Open whikloj opened 7 years ago
@whikloj the static cache leaks are likely the cause of a long-standing "problem" I've had with PHPUnit, where one test will interfere with another despite teardown between tests. To get around this, I have added 'X' to the start of some test files, which seemed to work, for some reason. Thanks for the tip on --process-isolation
. I'm going to try to rename those 'X' tests to see if that works.
I'm not sure how else to control the static caches in the code, but I can say that they do speed up things considerably in production.
Bingo. Thank you very much! I owe you a 🍺. This has been plaguing me for a long time.
I'm going to open a PR to rename those test files, unless you think there's an underlying problem with the static caches.
@whikloj we use static caches in fetchers and filegetters to avoid re-parsing or re-retrieving source data (in the case of fetchers) or re-recursing deep directory structures (in the case of filegetters). Avoiding those expensive tasks is why the static caches speed up MIK substantially when using some toolchains.
@mjordan no I think you should have static caches, but if you add a method to clear or force regeneration (maybe I missed it) then in the tests we could call that to ensure each test uses a fresh cache. According to what I read this occurs because the tests share the PHP instance so the static is (in effect) working properly, except that in the phpunit context it causes problems.
On 28 Jun 2017 6:52 p.m., "Mark Jordan" notifications@github.com wrote:
@whikloj https://github.com/whikloj we use static caches in fetchers and filegetters to avoid re-parsing or re-retrieving source data (in the case of fetchers) or re-recursing deep directory structures (in the case of filegetters). Avoiding those expensive tasks is why the static caches speed up MIK substantially when using some toolchains.
— You are receiving this because you were mentioned. Reply to this email directly, view it on GitHub https://github.com/MarcusBarnes/mik/issues/417#issuecomment-311823675, or mute the thread https://github.com/notifications/unsubscribe-auth/ACua4XBEdLgiubY5w0bCgJPMUcRGEjUSks5sIudFgaJpZM4OIg3m .
@whikloj we have a configuration setting, [FETCHER] use_cache
, that is documented in the CSV toolchains:
use_cache: Optional. Set to false in automated tests (in other words, you will not need to use this unless you are writing automated tests for this fetcher).
You can see it in use at https://github.com/MarcusBarnes/mik/blob/master/tests/CsvSingleFileToolchainTest.php#L28 for example. The cache this applies to is the cached metadata that fetchers create to reduce the number of times they need to hit CONTENTdm or parse a CSV file, etc.
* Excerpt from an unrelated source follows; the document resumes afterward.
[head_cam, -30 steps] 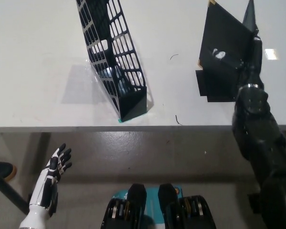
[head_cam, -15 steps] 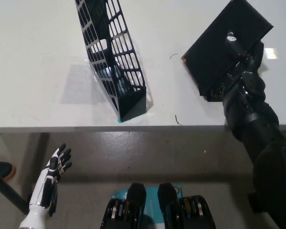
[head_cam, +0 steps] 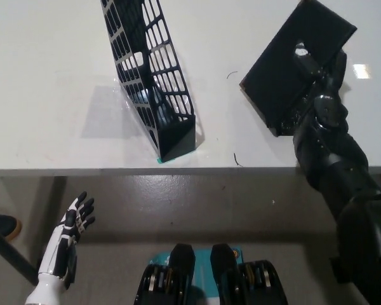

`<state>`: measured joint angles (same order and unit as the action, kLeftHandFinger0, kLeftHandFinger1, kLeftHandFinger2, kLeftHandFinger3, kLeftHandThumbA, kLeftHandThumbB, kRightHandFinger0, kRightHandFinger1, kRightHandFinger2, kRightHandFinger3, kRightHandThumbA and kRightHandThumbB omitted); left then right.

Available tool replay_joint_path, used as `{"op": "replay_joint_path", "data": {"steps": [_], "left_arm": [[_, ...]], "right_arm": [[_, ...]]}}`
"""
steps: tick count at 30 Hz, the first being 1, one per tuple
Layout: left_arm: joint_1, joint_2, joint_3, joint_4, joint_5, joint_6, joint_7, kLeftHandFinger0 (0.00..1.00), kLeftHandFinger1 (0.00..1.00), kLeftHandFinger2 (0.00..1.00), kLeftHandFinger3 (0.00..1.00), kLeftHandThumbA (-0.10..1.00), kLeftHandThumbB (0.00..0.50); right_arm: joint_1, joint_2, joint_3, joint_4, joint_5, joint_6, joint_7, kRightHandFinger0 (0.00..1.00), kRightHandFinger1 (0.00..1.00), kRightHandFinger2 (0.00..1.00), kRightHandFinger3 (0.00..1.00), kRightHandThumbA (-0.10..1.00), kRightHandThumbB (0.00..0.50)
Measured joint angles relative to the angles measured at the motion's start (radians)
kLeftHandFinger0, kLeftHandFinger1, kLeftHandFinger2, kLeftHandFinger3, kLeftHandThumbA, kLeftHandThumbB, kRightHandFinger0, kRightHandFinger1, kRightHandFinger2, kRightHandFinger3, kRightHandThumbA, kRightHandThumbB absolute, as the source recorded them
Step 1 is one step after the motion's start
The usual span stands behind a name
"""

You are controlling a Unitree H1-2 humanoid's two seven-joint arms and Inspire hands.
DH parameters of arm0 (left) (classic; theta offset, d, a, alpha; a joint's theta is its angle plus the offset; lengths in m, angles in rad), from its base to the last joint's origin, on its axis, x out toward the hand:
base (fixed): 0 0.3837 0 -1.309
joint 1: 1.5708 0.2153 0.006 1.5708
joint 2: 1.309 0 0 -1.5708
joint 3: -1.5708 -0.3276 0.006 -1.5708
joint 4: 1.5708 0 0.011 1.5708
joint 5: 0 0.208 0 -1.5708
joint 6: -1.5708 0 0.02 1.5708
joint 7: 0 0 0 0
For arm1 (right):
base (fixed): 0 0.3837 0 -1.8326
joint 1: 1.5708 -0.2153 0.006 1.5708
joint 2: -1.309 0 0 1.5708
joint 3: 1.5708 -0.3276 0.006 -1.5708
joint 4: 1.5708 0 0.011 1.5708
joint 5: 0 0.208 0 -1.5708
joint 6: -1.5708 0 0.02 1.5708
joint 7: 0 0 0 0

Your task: A notebook is kept standing on the table on the right hand side and a black shelf is kept on the left hand side and the robot uses its right hand to grab the notebook and places it in the shelf

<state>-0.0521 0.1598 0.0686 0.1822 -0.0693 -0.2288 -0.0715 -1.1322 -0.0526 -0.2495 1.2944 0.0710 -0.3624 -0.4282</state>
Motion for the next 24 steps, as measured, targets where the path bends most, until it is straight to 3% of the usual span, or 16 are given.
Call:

We could add logic to the various instances of static caches so that if this setting was false
the static caching gets bypassed.
I'd love to resolve this before we look at the other issues and PRs, since like I said above, the bleeding has been chronic for some time and a real PITA. It's awesome that you discovered the cause, and at least one solution.
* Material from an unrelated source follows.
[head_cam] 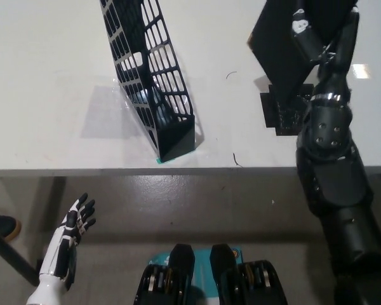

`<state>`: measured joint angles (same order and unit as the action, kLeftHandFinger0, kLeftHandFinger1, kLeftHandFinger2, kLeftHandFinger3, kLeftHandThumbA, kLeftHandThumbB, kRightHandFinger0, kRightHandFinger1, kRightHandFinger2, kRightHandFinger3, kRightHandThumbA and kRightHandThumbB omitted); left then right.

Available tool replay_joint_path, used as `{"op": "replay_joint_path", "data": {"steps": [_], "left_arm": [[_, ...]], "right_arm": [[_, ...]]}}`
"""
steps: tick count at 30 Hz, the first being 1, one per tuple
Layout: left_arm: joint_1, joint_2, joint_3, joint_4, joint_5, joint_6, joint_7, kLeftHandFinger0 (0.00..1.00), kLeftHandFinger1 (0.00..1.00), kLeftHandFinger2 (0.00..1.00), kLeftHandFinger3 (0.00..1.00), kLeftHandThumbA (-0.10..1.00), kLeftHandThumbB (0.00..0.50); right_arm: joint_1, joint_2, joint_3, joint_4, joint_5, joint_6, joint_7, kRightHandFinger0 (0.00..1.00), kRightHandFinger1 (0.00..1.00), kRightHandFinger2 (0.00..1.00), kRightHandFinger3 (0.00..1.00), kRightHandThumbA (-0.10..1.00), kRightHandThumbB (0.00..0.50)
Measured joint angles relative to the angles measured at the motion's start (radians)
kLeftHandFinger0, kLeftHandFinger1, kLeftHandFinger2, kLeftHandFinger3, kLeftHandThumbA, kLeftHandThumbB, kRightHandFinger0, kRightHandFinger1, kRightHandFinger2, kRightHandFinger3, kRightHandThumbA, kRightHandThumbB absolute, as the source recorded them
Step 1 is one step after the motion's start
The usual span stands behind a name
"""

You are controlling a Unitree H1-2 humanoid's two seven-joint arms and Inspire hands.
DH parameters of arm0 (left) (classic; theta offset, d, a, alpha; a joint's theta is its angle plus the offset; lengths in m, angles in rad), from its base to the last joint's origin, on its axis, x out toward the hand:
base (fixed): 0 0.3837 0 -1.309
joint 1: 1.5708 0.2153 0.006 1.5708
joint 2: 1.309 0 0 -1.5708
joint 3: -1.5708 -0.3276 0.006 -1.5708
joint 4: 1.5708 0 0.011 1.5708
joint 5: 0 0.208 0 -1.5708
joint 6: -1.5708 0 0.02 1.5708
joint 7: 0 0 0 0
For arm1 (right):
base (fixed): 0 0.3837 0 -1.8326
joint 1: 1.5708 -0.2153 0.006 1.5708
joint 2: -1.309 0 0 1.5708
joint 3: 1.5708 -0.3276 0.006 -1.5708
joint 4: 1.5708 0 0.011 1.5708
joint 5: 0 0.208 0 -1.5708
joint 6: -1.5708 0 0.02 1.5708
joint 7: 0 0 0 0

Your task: A notebook is kept standing on the table on the right hand side and a black shelf is kept on the left hand side and the robot uses its right hand to grab the notebook and places it in the shelf

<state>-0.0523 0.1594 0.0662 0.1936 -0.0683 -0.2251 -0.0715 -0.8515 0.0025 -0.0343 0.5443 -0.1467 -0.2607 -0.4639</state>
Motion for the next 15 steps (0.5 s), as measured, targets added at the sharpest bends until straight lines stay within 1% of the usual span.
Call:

@mjordan So this use_cache
is currently documented for CSV, but not on the other fetchers? Do you want to add a protected $use_cache
to the Fetcher
base class. We would still have to document to use it in individual implementations like csv and cdm and Excel....
In the mean time I'll add 'use_cache' => false
to my version of the tests and work on adding it to the others to.
@mjordan Okay I have this working with my updated namespaced PHPUnit tests. So I no longer need to use --process-isolation
.
> phpunit
PHPUnit 6.2.2 by Sebastian Bergmann and contributors.
============================================================================================> 100%
.Filtering 20 records through the RandomSet fetcher manipulator.
============================================================================================> 100%
.Filtering 20 records through the RangeSet fetcher manipulator.
============================================================================================> 100%
.Filtering 20 records through the RangeSet fetcher manipulator.
============================================================================================> 100%
.Filtering 20 records through the RangeSet fetcher manipulator.
============================================================================================> 100%
.Filtering 20 records through the RangeSet fetcher manipulator.
============================================================================================> 100%
.Filtering 20 records through the CsvSingleFileByExtension fetcher manipulator.
============================================================================================> 100%
.Filtering 20 records through the CsvSingleFileByFilename fetcher manipulator.
...............................................S.... 62 / 62 (100%)
Time: 4.44 seconds, Memory: 18.00MB
OK, but incomplete, skipped, or risky tests!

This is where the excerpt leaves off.